Provided data
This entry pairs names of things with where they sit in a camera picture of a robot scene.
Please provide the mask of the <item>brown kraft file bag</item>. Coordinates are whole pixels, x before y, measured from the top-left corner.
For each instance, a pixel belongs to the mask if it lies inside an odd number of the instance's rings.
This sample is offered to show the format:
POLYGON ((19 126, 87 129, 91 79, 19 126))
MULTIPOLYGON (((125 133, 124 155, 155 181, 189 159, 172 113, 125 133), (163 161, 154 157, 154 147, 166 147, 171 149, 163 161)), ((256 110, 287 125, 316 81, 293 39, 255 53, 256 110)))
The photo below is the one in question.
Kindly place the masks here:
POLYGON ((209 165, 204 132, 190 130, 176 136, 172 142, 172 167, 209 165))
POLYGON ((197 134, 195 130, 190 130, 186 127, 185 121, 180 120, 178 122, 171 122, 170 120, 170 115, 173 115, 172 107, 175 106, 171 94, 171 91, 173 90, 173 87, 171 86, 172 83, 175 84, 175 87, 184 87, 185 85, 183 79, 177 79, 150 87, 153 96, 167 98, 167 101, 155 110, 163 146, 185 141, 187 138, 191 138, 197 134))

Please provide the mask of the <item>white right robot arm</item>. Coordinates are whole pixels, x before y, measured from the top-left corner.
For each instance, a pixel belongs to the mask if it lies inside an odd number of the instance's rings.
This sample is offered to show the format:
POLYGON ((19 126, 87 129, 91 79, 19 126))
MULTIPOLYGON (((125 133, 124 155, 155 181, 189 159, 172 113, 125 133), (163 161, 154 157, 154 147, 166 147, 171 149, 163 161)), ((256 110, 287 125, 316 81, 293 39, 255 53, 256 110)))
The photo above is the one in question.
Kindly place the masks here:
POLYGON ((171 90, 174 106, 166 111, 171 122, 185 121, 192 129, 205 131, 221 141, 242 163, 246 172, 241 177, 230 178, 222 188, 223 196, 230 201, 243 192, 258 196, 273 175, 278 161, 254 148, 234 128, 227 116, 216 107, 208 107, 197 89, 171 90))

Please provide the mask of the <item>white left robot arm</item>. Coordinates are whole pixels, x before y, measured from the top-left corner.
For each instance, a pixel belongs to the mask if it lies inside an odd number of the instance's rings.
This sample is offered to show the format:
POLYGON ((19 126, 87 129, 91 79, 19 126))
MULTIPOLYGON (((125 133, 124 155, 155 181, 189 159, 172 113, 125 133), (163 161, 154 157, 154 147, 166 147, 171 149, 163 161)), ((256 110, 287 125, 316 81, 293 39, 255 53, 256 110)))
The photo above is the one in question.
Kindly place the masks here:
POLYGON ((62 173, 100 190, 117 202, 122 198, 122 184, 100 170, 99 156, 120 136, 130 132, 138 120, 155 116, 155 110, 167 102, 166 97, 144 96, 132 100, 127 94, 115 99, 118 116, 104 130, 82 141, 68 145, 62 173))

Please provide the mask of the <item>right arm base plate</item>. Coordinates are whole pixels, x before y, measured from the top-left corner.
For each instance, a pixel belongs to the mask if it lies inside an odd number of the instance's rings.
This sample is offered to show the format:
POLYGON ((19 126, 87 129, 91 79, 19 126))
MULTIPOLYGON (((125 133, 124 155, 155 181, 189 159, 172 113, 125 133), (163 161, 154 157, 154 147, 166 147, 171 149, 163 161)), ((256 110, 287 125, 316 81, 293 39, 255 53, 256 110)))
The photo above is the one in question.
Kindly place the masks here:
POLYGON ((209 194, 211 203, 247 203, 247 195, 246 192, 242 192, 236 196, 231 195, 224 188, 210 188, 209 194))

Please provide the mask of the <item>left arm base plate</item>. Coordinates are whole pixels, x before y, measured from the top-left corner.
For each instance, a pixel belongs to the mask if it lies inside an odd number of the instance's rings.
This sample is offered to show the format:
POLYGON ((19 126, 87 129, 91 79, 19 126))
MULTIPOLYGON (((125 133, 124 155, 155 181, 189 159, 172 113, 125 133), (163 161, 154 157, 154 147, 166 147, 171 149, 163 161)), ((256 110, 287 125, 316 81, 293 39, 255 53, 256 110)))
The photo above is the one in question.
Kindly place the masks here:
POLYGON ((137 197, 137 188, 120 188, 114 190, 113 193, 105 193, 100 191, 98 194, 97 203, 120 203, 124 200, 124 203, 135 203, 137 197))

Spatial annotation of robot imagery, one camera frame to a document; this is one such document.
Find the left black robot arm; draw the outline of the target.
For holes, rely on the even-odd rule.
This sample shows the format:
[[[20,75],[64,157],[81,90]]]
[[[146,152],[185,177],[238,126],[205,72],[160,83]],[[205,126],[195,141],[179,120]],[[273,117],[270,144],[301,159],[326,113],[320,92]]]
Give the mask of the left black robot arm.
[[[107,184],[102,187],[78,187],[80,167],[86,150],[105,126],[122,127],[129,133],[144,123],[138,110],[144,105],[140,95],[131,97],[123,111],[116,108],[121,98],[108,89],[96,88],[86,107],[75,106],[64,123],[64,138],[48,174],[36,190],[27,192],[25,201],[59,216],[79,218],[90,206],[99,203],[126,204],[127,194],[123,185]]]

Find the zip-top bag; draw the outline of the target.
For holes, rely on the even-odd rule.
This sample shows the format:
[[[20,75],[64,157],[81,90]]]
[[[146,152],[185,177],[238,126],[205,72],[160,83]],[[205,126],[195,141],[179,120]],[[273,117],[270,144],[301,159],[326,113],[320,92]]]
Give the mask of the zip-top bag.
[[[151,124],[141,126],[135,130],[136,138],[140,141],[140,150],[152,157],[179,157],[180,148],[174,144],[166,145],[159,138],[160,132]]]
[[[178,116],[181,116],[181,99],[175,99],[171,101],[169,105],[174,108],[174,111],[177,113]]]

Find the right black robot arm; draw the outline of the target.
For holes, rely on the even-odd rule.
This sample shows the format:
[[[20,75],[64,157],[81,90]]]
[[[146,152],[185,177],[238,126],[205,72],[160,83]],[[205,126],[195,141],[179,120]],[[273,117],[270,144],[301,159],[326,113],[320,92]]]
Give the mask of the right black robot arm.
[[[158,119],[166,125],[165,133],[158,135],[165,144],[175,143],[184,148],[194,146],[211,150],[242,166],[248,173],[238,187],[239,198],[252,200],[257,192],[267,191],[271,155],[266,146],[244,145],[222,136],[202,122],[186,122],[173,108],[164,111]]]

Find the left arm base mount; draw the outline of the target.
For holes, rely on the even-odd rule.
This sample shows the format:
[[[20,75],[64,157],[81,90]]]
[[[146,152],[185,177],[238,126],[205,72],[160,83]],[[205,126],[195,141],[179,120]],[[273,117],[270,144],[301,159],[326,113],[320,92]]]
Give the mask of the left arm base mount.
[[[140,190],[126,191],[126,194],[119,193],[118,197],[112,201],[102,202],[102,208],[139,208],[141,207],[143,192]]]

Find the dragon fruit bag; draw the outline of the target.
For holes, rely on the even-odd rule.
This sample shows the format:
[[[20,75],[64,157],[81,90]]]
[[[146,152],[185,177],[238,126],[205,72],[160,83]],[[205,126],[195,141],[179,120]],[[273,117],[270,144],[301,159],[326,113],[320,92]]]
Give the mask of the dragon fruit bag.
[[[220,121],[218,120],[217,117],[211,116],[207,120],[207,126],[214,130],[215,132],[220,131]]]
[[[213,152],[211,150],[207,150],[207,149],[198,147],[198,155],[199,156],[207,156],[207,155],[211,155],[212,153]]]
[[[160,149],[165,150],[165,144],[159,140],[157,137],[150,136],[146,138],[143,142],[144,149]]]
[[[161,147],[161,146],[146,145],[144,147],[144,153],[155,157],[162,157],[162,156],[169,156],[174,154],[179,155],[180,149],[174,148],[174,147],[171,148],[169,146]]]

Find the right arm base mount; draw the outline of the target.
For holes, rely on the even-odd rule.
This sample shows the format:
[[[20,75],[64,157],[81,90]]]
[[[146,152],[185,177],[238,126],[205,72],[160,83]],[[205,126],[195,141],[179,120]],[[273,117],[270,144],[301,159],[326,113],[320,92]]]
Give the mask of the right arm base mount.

Instructions to follow
Counting lines with the word "outline" in the listing, state the resulting number and nothing else.

Solution
6